Weill Cornell Medical College, Biochemistry Department, 1300 York Ave, New York, NY 10021, USA.
Parkinsonism Relat Disord. 2014 Jan;20 Suppl 1:S154-7. doi: 10.1016/S1353-8020(13)70037-3.
Genetic studies over the past 15 years have revolutionized our understanding towards the etiology of Parkinson's disease (PD). These studies have discovered many disease-linked genetic loci (PARK 1 to 18), which are now being interrogated for cellular pathways contributing to PD. Various pathogenic pathways were proposed but validation of each pathway awaits rigorous experimental testing. Here we review recent progress in understanding the influence of disease risk genes on cellular functions, specifically, autophagy pathways. Autophagy is a cell self-eating, lysosomal degradation system that plays an important role in cell homeostasis and survival. Neurons are post-mitotic cells and particularly vulnerable to the impairment of autophagic degradation due to their inability to redistribute damaged proteins and organelles to daughter cells. Emerging evidence has implicated dysfunctional autophagy in a growing number of neurodegenerative diseases including PD. We will also discuss the prospect of intervening autophagy pathways as a potential strategy to treat PD.
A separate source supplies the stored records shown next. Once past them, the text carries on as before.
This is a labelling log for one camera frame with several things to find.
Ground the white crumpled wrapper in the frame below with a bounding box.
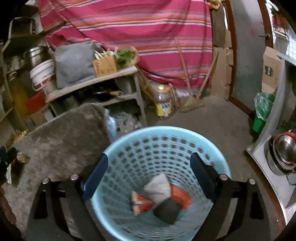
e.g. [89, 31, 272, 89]
[144, 173, 171, 205]

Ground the pink striped cloth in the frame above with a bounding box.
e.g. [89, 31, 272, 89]
[38, 1, 213, 88]

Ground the orange wrapper piece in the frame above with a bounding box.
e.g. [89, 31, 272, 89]
[170, 184, 192, 209]

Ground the red white snack wrapper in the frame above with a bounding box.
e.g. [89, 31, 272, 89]
[131, 191, 154, 216]

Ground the black crumpled trash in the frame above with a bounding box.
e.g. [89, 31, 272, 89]
[153, 198, 182, 225]

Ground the steel pot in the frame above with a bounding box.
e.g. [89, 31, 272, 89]
[23, 46, 51, 70]

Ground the white plastic bucket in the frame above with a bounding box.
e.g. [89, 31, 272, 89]
[29, 59, 56, 91]

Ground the light blue plastic basket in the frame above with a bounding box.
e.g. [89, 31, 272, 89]
[90, 126, 230, 240]

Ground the cardboard box on right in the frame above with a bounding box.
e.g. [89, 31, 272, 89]
[261, 46, 281, 93]

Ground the wicker utensil box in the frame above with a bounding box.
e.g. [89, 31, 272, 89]
[93, 56, 117, 77]

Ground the yellow label oil bottle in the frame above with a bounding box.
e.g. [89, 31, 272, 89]
[156, 84, 172, 118]

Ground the red plastic basin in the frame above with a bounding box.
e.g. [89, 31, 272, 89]
[26, 90, 47, 113]

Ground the grey low shelf table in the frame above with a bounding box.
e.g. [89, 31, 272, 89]
[45, 66, 147, 126]

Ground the grey cushion bag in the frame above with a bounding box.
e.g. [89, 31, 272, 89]
[54, 41, 103, 89]

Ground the green vegetable bunch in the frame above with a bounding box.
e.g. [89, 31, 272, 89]
[114, 46, 139, 69]

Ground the straw broom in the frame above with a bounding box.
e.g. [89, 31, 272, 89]
[175, 37, 204, 113]
在过去的 15 年中,遗传研究彻底改变了我们对帕金森病 (PD) 病因的理解。这些研究发现了许多与疾病相关的遗传基因座(PARK1 至 18),目前正在研究这些基因座在导致 PD 方面的细胞途径。已经提出了各种致病途径,但每个途径的验证都需要严格的实验测试。在这里,我们回顾了理解疾病风险基因对细胞功能,特别是自噬途径影响的最新进展。自噬是一种细胞自我吞噬、溶酶体降解系统,在细胞内稳态和存活中发挥着重要作用。神经元是有丝分裂后的细胞,由于其无法将受损的蛋白质和细胞器重新分配到子细胞中,因此特别容易受到自噬降解功能障碍的影响。越来越多的证据表明,自噬功能障碍与包括 PD 在内的许多神经退行性疾病有关。我们还将讨论干预自噬途径作为治疗 PD 的一种潜在策略的前景。